St. Michael’s a jerk and other paintings at the National Gallery
The National Gallery in London holds oodles of amazing paintings across many centuries, from the medieval religious works (including a piece by Leonardo Da Vinci) through to Renaissance to some expressionists (with some works by Claude Monet and Vincent Van Gough). But here are a few paintings I found amusing beyond the quality of the art. I admit that this post is partially inspired by Women Having A Terrible Time At Parties In Western Art History, which is far more hilarious than I am capable of being.
Saint Michael Triumphs over the Devil (1468), painted by Bartholomé Bermejo, in which Saint Michael comes off as something of a dick.
I mean look at this devil. He’s just so cute with those adorable rosy eyes. He would even look like he was smiling and laughing, if not for the sword at his throat. He looks like he’s about to enact a joke or a prank. He’s all like, “Dude, Michael, I thought we were friends!”
And Michael’s standing there with that smug expression on his face, like, “Sorry, devil, you’re not pretty like the rest of us, so you have to go.”
Meanwhile, Two Followers of Cadmus devoured by a Dragon (1588), painted by Cornelis van Haarlem, is just an example of two guys having a really, really bad day. I mean, they just went down to the river to fetch a pail of water, because Cadmus just had to have a pale of water, and what do they get for it? A dragon, thank you very much. F*ck Cadmus.
That said it’s a very pretty, shiny dragon and I want him for a pet — provided he can be taught it’s bad to eat people, that is.

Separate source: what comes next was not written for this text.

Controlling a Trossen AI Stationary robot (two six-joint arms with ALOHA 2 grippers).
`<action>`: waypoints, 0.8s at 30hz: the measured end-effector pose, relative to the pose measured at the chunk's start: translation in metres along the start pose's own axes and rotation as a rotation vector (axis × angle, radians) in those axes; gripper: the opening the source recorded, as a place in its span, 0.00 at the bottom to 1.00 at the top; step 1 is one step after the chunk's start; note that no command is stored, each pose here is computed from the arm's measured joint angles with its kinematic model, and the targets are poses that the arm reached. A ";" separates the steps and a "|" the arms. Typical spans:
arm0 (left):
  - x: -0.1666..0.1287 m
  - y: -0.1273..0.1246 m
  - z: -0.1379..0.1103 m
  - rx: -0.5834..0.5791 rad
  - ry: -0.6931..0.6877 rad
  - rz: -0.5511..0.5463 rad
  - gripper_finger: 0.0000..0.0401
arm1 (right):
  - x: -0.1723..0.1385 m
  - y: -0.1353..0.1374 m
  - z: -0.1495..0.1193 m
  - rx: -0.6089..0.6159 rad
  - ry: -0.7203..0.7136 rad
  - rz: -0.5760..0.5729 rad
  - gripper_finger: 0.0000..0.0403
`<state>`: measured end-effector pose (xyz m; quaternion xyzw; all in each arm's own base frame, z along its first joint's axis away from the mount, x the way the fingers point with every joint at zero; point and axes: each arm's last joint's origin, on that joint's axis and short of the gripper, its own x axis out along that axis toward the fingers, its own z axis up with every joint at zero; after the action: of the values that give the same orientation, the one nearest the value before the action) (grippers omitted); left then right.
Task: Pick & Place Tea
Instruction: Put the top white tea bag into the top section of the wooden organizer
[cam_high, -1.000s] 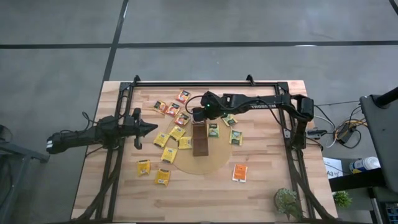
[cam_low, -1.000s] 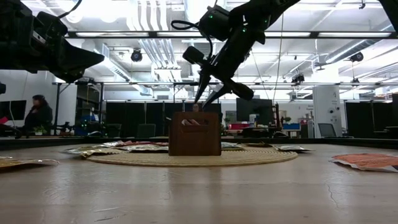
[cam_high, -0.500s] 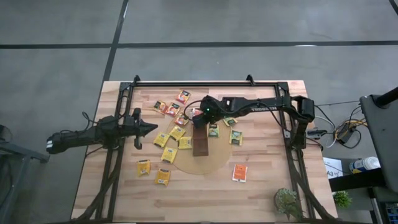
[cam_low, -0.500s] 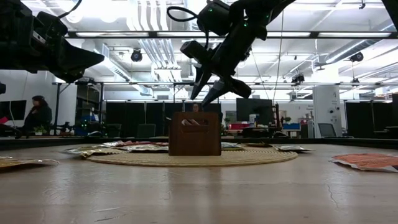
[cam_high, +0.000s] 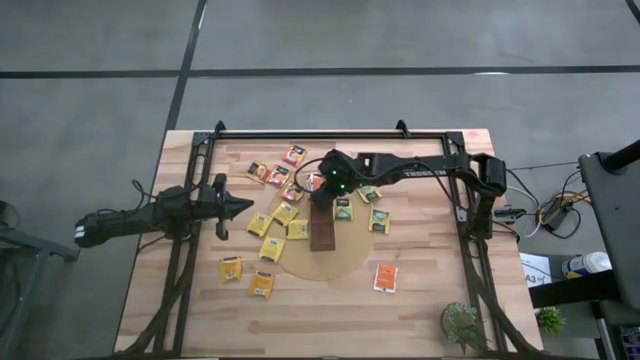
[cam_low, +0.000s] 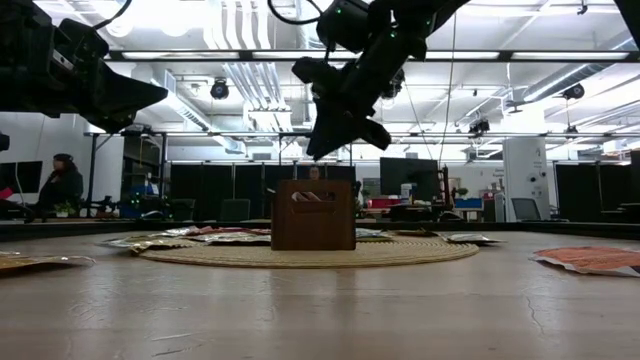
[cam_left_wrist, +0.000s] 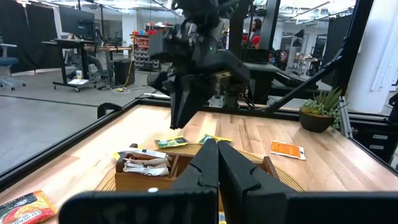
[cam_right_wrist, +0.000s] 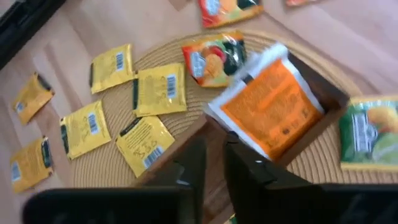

An Experiment of a Bird in an the Air Pump (1768), painted by Joseph Wright of Derby, in which a guy has a bird in a glass to show what happens when you create a vacuum. All the ladies are pretty much like, “This is the most screwed up thing I’ve ever seen. Why are we watching this?”
And all the guys are like, “Mmm, yes, this is very interesting,” even though even the scientist looks like he’s not sure what’s happening.